Starting with the line that has "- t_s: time" in the records below and stopping after the line that has "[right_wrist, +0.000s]", output every line exactly and nothing else; skip pictures.

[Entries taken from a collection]
=====

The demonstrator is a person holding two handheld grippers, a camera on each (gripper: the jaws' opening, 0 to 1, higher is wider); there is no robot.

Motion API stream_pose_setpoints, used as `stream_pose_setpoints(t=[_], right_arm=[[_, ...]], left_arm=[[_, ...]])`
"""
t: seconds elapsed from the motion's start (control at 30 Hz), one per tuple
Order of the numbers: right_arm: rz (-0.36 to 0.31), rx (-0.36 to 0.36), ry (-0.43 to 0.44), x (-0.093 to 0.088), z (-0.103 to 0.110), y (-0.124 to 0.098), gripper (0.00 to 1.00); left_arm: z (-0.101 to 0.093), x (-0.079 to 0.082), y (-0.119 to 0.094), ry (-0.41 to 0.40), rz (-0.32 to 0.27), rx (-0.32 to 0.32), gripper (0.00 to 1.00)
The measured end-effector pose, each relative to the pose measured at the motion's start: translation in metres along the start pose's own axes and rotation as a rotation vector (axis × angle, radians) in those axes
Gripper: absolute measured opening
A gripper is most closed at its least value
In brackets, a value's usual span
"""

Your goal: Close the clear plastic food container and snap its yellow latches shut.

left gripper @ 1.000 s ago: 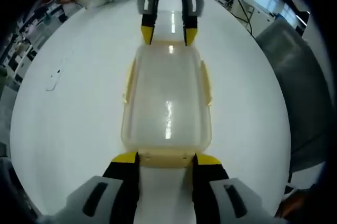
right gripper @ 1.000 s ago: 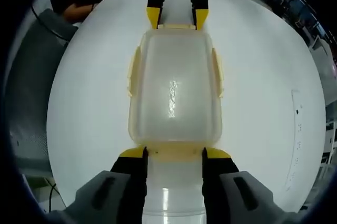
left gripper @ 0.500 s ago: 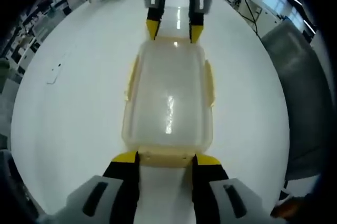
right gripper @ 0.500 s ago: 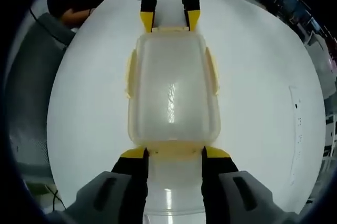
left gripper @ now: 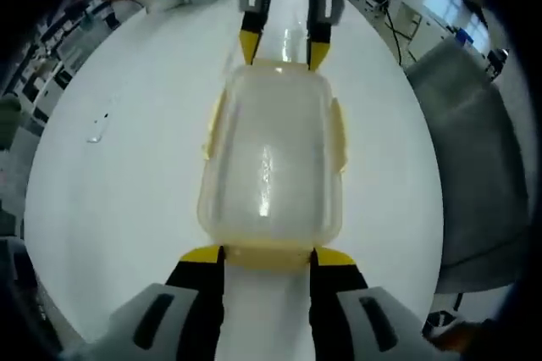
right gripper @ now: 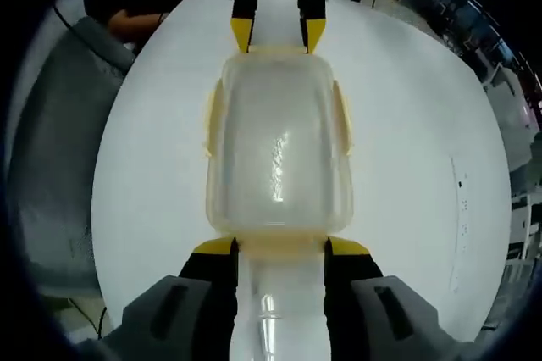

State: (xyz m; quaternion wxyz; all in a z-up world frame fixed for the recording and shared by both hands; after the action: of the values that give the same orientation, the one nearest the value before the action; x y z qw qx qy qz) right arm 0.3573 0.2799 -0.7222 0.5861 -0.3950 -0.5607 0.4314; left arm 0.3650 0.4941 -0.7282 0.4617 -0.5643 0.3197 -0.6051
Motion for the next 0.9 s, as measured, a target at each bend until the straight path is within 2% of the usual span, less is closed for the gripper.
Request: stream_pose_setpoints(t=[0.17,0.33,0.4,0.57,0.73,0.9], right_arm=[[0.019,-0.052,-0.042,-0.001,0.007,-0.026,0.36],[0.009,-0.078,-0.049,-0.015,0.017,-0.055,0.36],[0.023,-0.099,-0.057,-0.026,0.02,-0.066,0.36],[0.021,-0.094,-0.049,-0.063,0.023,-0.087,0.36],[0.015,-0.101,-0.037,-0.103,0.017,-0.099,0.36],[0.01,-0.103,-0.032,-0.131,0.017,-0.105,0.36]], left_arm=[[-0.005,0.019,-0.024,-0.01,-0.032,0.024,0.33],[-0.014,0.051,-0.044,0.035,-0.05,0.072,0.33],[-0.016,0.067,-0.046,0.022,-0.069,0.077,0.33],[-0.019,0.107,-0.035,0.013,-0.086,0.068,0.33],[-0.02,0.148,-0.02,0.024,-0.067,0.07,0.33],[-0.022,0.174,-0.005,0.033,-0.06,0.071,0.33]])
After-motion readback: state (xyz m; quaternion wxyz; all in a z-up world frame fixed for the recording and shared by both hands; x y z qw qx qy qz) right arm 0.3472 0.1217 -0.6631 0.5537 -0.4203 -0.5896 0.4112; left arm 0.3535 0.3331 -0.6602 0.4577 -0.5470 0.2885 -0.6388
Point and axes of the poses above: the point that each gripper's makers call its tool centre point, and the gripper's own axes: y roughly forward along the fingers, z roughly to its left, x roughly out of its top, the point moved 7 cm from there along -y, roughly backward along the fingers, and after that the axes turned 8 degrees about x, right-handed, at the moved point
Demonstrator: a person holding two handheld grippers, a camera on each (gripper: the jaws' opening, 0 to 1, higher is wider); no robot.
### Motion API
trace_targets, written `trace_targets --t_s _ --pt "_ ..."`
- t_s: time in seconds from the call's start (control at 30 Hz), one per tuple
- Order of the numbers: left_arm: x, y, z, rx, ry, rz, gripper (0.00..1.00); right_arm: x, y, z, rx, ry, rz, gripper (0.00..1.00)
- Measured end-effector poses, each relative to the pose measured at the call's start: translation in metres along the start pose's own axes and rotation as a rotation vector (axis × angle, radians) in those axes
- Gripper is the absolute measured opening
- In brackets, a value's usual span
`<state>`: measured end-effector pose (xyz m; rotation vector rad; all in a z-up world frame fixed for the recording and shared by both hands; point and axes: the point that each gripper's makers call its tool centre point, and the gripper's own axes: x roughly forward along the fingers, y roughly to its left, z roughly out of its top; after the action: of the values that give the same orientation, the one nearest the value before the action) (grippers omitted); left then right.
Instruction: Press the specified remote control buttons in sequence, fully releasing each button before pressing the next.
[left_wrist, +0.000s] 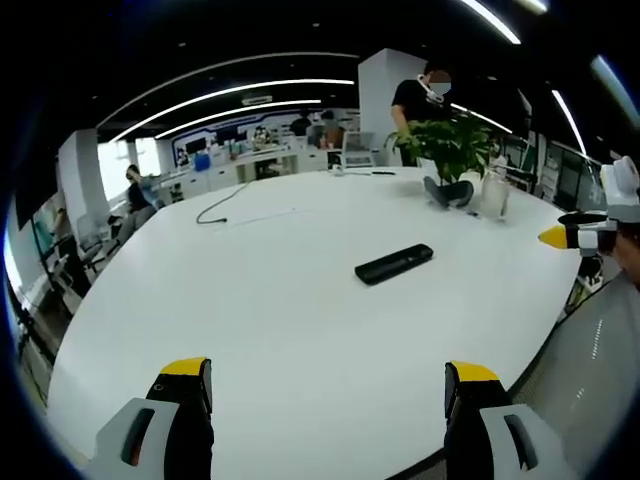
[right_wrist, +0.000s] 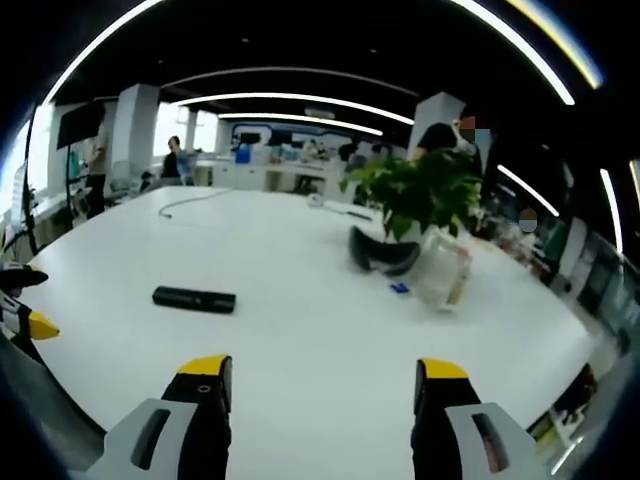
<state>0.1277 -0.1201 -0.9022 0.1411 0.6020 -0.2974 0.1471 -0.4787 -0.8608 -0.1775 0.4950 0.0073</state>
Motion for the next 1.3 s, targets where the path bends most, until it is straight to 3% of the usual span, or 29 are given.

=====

PROBLEM SOLUTION:
- t_s: time in seconds from the call's start (control at 30 Hz), one per tuple
- Order of the numbers: left_arm: x, y, z, rx, ry, rz, gripper (0.00..1.00); right_arm: x, y, z, rx, ry, rz, gripper (0.00..1.00)
- Measured end-effector poses, each relative to the pose measured at the call's start: translation in metres along the start pose's own axes and rotation as a rotation vector (axis × angle, radians) in those axes
- Gripper is the absolute measured opening
- In brackets, a value's usual span
`<state>`: measured end-effector pose (xyz m; rotation vector rad; all in a z-up world frame fixed for the recording and shared by both hands; point and axes: the point that each gripper's makers call its tool centre point, and the gripper's own axes: x roughly forward along the fingers, y roughly to its left, z roughly out of its top; after the action: of the values that give the same orientation, the one nearest the value before the action) (grippers omitted); left then right.
Instruction: Press the specified remote control buttons in sequence, fully releasing each button before pressing the next.
[left_wrist, +0.000s] 
[right_wrist, +0.000s] 

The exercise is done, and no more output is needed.